Homogeneity is high where neighbouring pixels are similar (water, uniform rooftops, formal housing) and low where they vary (construction, informal settlements, mixed vegetation). This is the kind of information that spectral band values alone cannot capture — two areas with identical mean NIR reflectance may look completely different in texture if one is a uniform park canopy and the other is a fragmented mix of trees and rooftops. Lu et al. (2012) demonstrated this in Brazilian Amazon land cover classification, where adding texture features substantially improved discrimination between forest types with near-identical spectral signatures. The texture band was then stacked with the spectral data and reduced via PCA, with centering and scaling applied beforehand to prevent variables with larger numerical ranges from dominating the components:

raster_and_texture <- c(m1_clip, textures1)

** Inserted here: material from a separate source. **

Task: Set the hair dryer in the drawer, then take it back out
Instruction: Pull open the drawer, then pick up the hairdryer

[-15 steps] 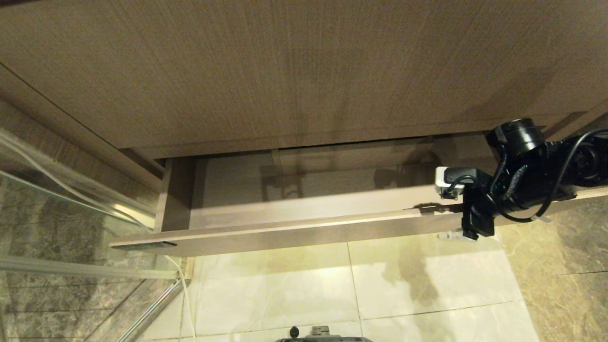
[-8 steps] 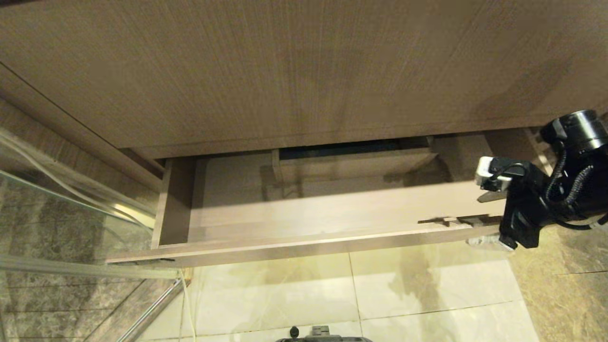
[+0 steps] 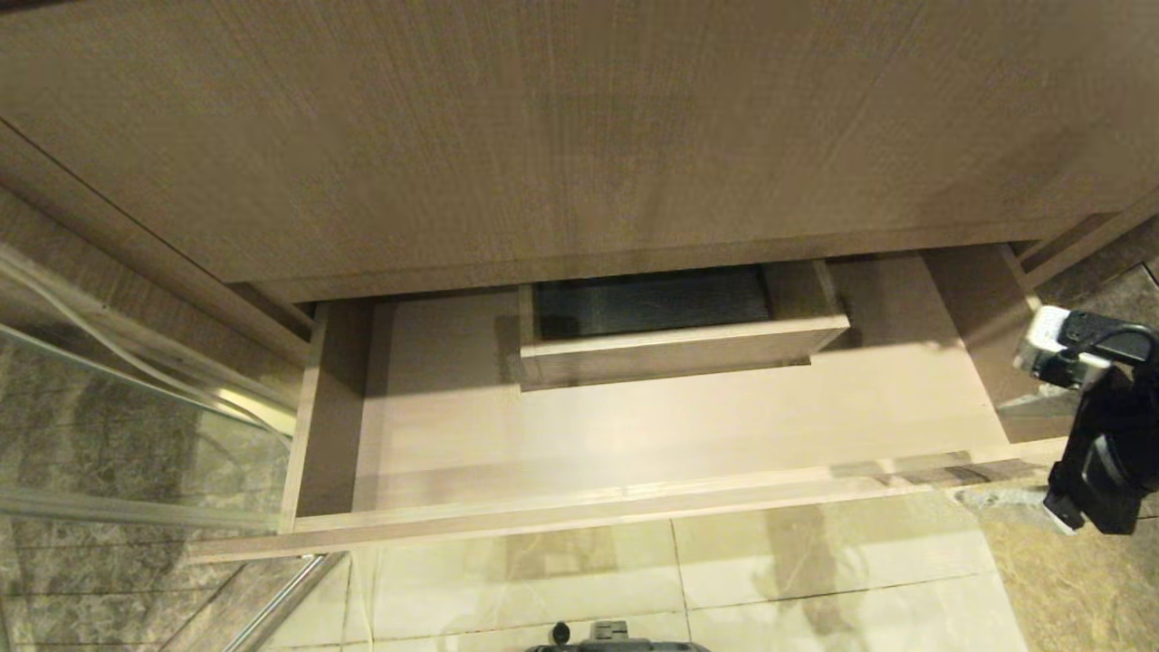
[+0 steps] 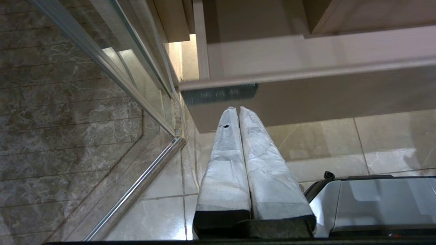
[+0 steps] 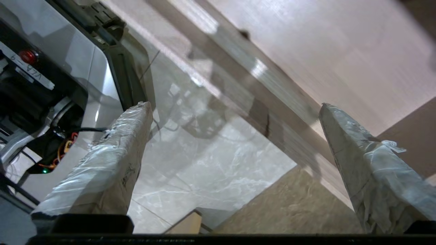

pca <- prcomp(as.data.frame(raster_and_texture, na.rm=TRUE),
              center=TRUE, scale=TRUE)

PCA Result

Reflection

The most useful shift this week was in how I think about what “using satellite data” actually means. Before, I would have treated loading a Landsat image as a neutral act — the data is the data. Now I think there is a real difference between a researcher who can explain what collection, level, and processing model their data went through and one who cannot. That difference probably doesn’t matter for a single-date, single-sensor classification, but it matters a lot for anything involving long time series or cross-sensor comparison — which is most of the research questions this module is pointing towards.

On texture: the variance output from GLCM is essentially a spatial derivative — it responds to edges and transitions rather than mean values. For urban analysis, this means building outlines, road margins, and land cover boundaries all become detectable even when the spectral values on either side are similar. I found this genuinely useful to think through, and it suggests that for fine-grained urban classification, texture in SWIR or NIR is probably not optional.

One question I haven’t resolved: the practical used a 7×7 window on 30m Landsat, which covers a 210m ground footprint per texture pixel. At that scale, individual buildings and street trees are subsumed within a single kernel. For 10m Sentinel-2 the same window would cover 70m, which is much closer to the scale of the features I would actually want to detect. I am not clear whether there is a principled method for choosing window size relative to resolution and target feature scale, or whether it is largely empirical — and this seems like something that would meaningfully affect results in dense urban environments.